Çünkü Bakırköy Cumhuriyet Başsavcılığının 2019/68864 dosyasının içeriği hakkında hiçbir bilgi sahibi değilim.

e-devlet ile de kontrol ettim böyle bir dosya yok.

Değerli okurlarım,

Dün yazdığım, "zimmetli mahkumiyet" konusuna gelince telefonum kilitlendi, binlerce mesaj aldım. Hepsini bu dar ama özgür köşeye taşımam mümkün olmadığından bazı örnekler aldım.

Gazeteci Cengiz Kahraman: Geçmiş olsun... Onlar yazınca basın özgürlüğü biz yazınca ceza... Bu ceza olsa olsa Orhan Uğurluoğlu'nun şeref madalyasıdır. Keser döner sap döner gün gelir hesap döner...

Emekli Albay Alican Türk: Allah kahretsin ya! Ben ki normalde sakin, sabırlı, duygularına hakim olmaya çalışan biriyim, ama hukukun ve adaletin bu kadar ayaklar altına alınmasına ve buna yol açan siyasilere artık öfke duyuyorum. Nefret kavramı benim literatürümde yoktu, ama şimdi aynı şekilde o kişilerden nefret ediyorum... Beddua etmeyi hiç sevmem, ama artık her gün beddua ediyorum.

CHP Genel Başkan Yardımcısı Bülent Kuşoğlu: Orhan Bey, canın sağ olsun. Bu baskılar seni yıldıramaz ama ülkemiz adına utanıyoruz. Yazdığında çok iyi olmuş. Rezalet gerçekten...
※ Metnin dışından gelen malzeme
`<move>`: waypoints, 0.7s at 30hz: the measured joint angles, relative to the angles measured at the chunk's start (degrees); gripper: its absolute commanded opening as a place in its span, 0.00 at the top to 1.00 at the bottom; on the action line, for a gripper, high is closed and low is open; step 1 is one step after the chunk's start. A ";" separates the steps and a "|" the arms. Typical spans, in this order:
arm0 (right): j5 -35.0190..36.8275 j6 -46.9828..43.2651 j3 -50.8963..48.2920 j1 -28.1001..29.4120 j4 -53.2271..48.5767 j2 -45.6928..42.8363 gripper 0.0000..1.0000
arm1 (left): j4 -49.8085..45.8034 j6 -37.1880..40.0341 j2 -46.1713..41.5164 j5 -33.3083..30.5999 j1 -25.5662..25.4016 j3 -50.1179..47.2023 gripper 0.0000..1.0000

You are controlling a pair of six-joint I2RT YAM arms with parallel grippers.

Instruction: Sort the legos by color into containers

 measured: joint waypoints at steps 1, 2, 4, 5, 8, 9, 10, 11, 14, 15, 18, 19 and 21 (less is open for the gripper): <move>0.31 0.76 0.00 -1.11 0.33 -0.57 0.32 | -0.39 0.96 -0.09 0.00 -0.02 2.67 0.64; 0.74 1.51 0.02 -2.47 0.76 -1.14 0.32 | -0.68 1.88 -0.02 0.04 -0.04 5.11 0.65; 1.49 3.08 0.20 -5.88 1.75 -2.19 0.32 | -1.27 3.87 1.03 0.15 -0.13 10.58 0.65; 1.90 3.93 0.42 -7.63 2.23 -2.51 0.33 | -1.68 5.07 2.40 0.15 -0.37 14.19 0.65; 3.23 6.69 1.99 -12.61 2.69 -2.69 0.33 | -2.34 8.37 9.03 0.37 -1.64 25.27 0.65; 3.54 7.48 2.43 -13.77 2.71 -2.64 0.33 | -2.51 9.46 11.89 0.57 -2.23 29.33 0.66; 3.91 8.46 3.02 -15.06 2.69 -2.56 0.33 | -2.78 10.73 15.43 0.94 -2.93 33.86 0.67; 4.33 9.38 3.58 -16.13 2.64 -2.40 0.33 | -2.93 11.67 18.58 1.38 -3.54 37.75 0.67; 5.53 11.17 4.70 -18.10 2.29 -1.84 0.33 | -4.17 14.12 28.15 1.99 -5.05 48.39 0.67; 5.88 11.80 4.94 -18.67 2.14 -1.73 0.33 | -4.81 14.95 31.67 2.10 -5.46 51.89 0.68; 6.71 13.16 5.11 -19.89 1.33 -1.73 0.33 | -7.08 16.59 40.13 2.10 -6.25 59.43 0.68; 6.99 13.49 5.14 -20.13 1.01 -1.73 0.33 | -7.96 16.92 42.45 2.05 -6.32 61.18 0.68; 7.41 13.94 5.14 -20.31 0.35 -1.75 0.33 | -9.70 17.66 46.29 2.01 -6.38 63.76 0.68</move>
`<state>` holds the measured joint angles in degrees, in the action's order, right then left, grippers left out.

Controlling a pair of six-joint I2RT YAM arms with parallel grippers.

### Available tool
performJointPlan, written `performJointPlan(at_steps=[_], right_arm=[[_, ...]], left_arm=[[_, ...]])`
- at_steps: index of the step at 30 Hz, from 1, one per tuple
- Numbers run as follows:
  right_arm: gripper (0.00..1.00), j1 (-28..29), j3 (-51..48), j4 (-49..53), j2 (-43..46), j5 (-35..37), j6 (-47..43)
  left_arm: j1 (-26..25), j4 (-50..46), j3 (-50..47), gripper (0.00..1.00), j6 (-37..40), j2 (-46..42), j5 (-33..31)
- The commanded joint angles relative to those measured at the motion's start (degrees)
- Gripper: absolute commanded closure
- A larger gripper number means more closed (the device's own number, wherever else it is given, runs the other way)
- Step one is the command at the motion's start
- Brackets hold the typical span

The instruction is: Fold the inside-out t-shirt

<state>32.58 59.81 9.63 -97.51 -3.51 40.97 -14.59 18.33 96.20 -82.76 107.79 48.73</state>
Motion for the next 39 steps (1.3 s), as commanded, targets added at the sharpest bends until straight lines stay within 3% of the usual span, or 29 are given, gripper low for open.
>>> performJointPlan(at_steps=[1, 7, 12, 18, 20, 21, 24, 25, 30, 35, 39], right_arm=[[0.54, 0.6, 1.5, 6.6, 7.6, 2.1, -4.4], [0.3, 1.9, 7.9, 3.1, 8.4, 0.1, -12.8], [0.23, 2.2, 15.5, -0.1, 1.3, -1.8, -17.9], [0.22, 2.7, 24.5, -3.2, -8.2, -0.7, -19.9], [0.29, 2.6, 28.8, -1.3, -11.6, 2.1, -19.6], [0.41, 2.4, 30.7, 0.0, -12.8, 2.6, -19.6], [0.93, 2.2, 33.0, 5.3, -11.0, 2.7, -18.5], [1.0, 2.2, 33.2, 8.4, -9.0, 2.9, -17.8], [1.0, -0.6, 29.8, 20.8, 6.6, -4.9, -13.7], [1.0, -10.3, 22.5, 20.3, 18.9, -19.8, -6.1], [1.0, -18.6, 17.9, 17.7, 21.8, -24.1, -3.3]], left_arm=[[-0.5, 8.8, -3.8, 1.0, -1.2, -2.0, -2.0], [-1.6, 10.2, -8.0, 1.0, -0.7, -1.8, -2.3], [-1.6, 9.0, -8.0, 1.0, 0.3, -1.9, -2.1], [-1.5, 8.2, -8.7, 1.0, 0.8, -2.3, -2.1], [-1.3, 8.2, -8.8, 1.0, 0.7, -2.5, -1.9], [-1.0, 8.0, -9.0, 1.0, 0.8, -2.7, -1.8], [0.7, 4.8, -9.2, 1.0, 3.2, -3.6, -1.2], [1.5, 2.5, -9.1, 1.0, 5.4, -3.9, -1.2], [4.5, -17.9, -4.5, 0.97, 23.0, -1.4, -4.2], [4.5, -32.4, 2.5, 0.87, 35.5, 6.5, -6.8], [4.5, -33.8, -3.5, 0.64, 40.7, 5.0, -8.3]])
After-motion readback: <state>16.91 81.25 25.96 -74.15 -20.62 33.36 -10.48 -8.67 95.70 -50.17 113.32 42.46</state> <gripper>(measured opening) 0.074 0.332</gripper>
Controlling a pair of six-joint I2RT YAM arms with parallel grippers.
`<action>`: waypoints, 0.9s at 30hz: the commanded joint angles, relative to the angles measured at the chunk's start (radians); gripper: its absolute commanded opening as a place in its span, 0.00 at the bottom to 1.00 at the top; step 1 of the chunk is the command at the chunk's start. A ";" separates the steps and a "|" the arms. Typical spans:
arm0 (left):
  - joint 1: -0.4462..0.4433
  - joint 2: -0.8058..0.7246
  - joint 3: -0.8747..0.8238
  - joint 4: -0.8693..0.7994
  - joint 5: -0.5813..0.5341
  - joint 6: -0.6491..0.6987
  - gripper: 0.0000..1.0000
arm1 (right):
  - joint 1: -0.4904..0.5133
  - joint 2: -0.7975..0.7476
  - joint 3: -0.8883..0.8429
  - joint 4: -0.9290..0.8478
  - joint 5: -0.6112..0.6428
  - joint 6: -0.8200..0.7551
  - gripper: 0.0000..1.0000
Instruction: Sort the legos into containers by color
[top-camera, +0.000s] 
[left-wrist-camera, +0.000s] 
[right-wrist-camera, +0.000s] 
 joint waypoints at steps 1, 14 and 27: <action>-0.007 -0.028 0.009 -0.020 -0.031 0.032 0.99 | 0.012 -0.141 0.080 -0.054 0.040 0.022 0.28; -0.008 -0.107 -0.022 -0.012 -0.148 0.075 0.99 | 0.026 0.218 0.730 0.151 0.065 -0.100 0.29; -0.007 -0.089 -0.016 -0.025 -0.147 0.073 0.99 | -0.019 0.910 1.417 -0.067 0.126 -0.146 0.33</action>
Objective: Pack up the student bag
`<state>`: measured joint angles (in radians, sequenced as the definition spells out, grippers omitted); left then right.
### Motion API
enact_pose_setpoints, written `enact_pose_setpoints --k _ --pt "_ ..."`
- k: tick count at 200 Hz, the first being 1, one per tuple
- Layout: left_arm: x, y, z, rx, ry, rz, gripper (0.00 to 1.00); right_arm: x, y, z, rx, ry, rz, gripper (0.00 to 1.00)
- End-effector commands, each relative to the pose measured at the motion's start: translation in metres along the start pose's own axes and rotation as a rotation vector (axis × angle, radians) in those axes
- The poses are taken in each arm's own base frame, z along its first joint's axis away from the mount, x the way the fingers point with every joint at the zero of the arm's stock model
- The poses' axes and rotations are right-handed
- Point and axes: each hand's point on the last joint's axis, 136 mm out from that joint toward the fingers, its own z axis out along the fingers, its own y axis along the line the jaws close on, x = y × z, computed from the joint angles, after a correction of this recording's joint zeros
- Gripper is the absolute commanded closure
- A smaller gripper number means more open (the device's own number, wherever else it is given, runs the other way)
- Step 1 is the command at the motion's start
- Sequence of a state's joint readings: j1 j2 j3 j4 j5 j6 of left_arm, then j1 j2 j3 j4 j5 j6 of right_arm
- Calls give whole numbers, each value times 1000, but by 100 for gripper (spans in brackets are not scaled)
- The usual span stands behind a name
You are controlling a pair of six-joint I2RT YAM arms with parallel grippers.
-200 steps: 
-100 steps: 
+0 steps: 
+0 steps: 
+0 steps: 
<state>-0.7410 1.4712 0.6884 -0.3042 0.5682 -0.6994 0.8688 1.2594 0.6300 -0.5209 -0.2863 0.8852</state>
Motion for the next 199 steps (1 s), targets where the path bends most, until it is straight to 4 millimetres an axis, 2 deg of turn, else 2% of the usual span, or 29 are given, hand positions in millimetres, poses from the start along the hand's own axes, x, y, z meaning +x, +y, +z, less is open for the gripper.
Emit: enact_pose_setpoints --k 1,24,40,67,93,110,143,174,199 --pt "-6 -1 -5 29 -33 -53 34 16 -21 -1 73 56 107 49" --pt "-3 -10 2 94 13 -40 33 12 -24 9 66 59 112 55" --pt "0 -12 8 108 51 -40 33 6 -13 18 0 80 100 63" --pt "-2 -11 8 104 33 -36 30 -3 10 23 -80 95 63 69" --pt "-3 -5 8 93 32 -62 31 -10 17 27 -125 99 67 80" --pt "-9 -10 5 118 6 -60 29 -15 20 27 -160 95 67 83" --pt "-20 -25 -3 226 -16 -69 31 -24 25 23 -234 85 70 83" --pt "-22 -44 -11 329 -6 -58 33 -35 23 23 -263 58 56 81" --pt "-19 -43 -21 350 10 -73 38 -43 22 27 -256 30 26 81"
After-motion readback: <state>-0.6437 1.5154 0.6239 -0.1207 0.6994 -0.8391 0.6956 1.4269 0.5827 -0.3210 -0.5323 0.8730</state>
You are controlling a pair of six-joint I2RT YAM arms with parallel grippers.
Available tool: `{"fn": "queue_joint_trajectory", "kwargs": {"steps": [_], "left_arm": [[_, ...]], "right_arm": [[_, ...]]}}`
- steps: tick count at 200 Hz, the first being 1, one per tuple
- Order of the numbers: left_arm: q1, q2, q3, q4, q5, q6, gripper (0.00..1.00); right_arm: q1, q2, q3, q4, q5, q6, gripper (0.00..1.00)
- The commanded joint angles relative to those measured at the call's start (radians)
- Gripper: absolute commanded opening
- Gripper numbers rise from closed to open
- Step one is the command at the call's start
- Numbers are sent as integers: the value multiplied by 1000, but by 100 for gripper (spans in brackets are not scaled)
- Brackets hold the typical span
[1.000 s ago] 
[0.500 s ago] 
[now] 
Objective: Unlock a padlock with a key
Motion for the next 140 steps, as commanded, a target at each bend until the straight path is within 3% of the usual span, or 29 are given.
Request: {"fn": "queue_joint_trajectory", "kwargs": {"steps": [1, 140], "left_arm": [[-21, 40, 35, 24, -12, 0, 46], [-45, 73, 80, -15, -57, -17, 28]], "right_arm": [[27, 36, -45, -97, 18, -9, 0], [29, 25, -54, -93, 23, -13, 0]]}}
CHP eski milletvekili Erdal Aksünger: Geçmiş olsun Orhan bey. Bunu gündeme taşımak lazım inanılmaz, adalet muhteşem çalışıyor…

İYİ Parti Genel Başkan Yardımcısı Cihan Paçacı: Sayın Uğuroğlu, her yazını takdirle okuyorum ve hiç birisinde tek bir kelime hakaret ya da suç içermediğini biliyorum. Ancak her geçen gün özgür gazetecilere baskının yargı aracılığı ile arttığını da ne yazık ki yaşıyoruz. İyi günler gelecek, kötü günler geçecek.

Kuzenim Selçuk Uğuroğlu Almanya'dan yazdı: Günaydınlar yahu, bu ne sürat kardeşim? Bu jet hızındaki hâkimler nasıl yetişmiş?

İYİ Parti GİK üyesi Av. Mine Baş: Yazınızı okudum ve yaşadıklarınızı hissettiklerinizi anlıyorum. Yargının geldiği nokta hak dağıtmak yerine mağduriyet yaratmaya döndü maalesef…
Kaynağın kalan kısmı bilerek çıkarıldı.